Dr. Shreejith Shanker

Dr. Shanker is an Assistant Professor at the Department of Electronic & Electrical Engineering at Trinity College Dublin, The University of Dublin, Ireland, since April 2019. He graduated with a Bachelors degree in Electronics & Communication Engineering from the former the University of Kerala in 2006 and a PhD degree from Nanyang Technological University and Technical University of Munich in 2016. From 2015 to 2016, he was a post-doctoral research fellow at the Hardware and Embedded Systems Lab, Nanyang Technological University, Singapore where he was working on cognitive radio architectures and techniques for commercial and aeronautical communication systems. He took up the role of Teaching Fellow at the School of Engineering, The University of Warwick, UK in 2017, where he continued his research on in-network computation and accelerators, while primarily focusing on delivering modules on Computer Architecture and Programming to the undergraduate cohort. He briefly took up the role of Research Fellow at the Electrification Suite and Test Lab , TUM CREATE Ltd, Singapore, exploring research ideas on decentralised compute systems in smart energy systems and power grids before taking up the role of Assistant Professor at Trinity College Dublin, Ireland. His current research explores reconfigurable architectures and frameworks for distributed accelerators that are tightly coupled to the network fabric, with application to autonomous systems, media processing and communication networks. He started his professional career in 2006 as a Design Engineer at Processor Systems India where he was involved in design and verification of high-speed custom logic for network switches and compute accelerators. Later, he joined the Vikram Sarabhai Space Centre, one of the premier research centres under the Indian Space Research Organisation as a Scientist working on design of real-time, mission critical subsystems for launch vehicles and satellite systems.

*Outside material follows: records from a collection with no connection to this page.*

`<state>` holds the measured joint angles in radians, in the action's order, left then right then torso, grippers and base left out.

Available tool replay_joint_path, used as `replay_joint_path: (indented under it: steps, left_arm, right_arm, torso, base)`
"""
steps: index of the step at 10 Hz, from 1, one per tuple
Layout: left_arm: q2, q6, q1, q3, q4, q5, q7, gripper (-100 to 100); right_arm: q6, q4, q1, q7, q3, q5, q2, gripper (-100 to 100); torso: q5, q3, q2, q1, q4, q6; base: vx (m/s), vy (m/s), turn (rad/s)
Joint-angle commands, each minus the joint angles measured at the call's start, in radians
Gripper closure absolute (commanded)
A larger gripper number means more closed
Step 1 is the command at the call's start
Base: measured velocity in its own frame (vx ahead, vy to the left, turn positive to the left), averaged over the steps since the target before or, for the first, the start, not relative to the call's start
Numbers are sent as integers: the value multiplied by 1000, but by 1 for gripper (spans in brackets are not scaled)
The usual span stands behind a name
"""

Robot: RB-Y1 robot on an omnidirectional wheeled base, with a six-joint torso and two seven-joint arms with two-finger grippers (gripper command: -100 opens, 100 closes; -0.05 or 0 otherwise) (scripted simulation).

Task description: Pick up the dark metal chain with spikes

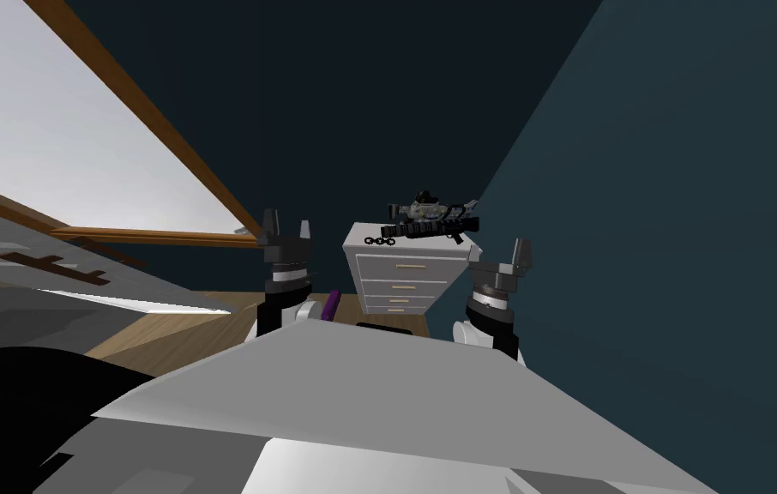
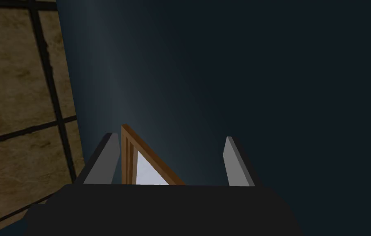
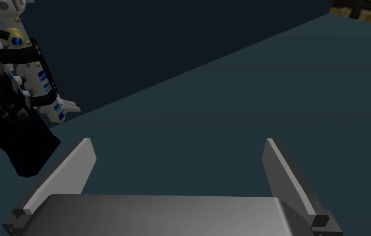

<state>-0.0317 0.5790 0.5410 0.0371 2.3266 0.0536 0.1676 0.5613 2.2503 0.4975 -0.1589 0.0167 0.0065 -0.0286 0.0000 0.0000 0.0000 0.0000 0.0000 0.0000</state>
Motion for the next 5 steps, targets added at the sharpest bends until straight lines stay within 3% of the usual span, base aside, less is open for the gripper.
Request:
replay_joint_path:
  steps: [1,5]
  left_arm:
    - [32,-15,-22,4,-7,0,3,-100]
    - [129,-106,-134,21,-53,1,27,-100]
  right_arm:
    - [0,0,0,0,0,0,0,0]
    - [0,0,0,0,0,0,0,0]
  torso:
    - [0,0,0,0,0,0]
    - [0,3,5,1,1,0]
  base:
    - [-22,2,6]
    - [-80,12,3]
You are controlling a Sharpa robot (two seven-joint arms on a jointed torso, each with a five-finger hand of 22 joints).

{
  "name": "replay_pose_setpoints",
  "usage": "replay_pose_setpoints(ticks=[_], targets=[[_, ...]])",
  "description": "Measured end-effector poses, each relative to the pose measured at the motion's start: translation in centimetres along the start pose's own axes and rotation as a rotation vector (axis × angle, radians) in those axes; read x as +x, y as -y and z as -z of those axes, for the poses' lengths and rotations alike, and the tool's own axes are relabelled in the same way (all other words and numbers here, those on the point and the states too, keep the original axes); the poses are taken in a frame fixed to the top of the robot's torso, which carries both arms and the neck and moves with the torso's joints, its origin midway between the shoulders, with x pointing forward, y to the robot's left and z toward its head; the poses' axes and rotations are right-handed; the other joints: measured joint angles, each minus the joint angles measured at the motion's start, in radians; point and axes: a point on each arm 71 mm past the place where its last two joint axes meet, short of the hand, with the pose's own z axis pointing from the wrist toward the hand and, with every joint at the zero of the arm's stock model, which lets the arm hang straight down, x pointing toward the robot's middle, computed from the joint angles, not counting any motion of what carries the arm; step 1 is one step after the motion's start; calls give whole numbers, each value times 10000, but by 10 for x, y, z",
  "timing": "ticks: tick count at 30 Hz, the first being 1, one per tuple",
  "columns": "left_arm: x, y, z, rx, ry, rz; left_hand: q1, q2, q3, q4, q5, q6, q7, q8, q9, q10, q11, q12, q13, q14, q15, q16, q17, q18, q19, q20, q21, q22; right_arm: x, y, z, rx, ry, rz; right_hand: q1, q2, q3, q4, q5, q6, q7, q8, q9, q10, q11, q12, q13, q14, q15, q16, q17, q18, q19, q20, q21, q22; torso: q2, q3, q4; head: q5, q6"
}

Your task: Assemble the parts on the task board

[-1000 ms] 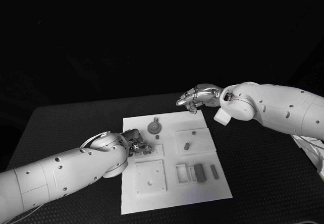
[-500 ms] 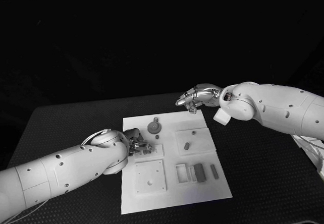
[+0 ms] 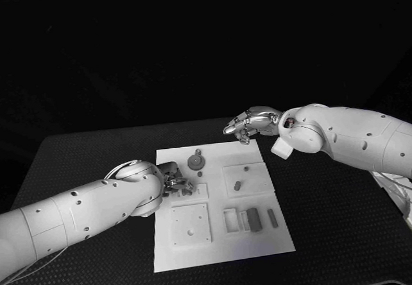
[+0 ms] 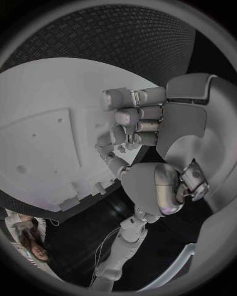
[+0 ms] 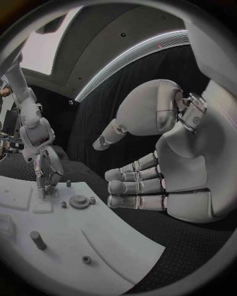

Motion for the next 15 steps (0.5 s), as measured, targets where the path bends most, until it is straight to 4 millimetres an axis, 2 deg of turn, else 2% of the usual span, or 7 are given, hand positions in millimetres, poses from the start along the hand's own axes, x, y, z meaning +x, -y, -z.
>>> replay_pose_setpoints(ticks=[15], targets=[[-3,3,-2,-18,-413,-232,40,40,5,-7,55,-27,-28,0,86,0,0,0,10,-75,0,0,15,0,-16,19,0,-1,1,-1,-1,-11,-22,1,0,0,0,0,0,-10,-23,0,0,0,0,0,1,2,2,0,0,-1,0,0,0,1,1,-1,-3,-12,-4]])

  Applied Electronics   ARTIFICIAL NEURAL NETWORKS   Automotive Electronics   Communication engineering, technology   Communication Systems   Communications engineering   Computer architecture   Computer Hardware   Computer Networks   Computer/Data/Network Security   Data protection, storage technology, cryptography   Digital Computers/Computing   Digital systems, representation   Distributed systems   Electrical Engineering/Electronics   Electronic circuit design   Electronic Engineering, circuit design   ELECTRONICS   Embedded computing   Field Programmable Gate Arrays (FPGAs)   High Performance Computing   Information/Communication Systems   Integrated Circuits   Intelligent Vehicles   Network technology, Security   Networking   Networks and telecommunications research   NEURAL NETWORKS   Reconfigurable Computing   Signal processing   Systems Engineering   Vehicle technology   Very Large Scale Integration (VLSI)   Wireless Networks

My research area focuses on building computer architectures that enable unique ways for improving compute efficiency, network performance and provide reactive capabilities to adapt to changing environments, through seamless interaction of software and hardware. My research applies this approach to tailor compute, network and deep-learning architectures to enable data-driven real-time reactive solutions in different domains such as automotive embedded systems, cognitive radio systems, and biomedical systems. A key enabler for his research is fully programmable platforms (or reconfigurable hardware), which enables both the software and the underlying hardware to be adapted to the compute requirements and specifications, either statically (i.e., at design time) or dynamically (i.e., at run-time). My current research direction focuses on enabling energy-efficient ways to perform compute-intensive data-driven tasks such as (edge-) cloud analytics or deep learning inference by optimising different components of the system - from low-level computational building blocks that enable efficient offload of compute-intensive tasks, to the software APIs that interface with the accelerators, and compiler tools to automate the development and deployment of these solutions. This combined strategy enables right-sizing of operations, interconnection, storage and data movement, which are critical components in reducing the energy footprint of such data-intensive tasks. In our current research, we are exploring three key application areas - secure connected automotive systems, bio-information systems for smart health, and high-performance video streaming/processing pipelines for visual algorithms in cloud/on-premise. Additionally, we also explore decentralisation of these compute tasks and consensus schemes to enable novel applications that preserve privacy in sensitive data-driven tasks to augment our approach.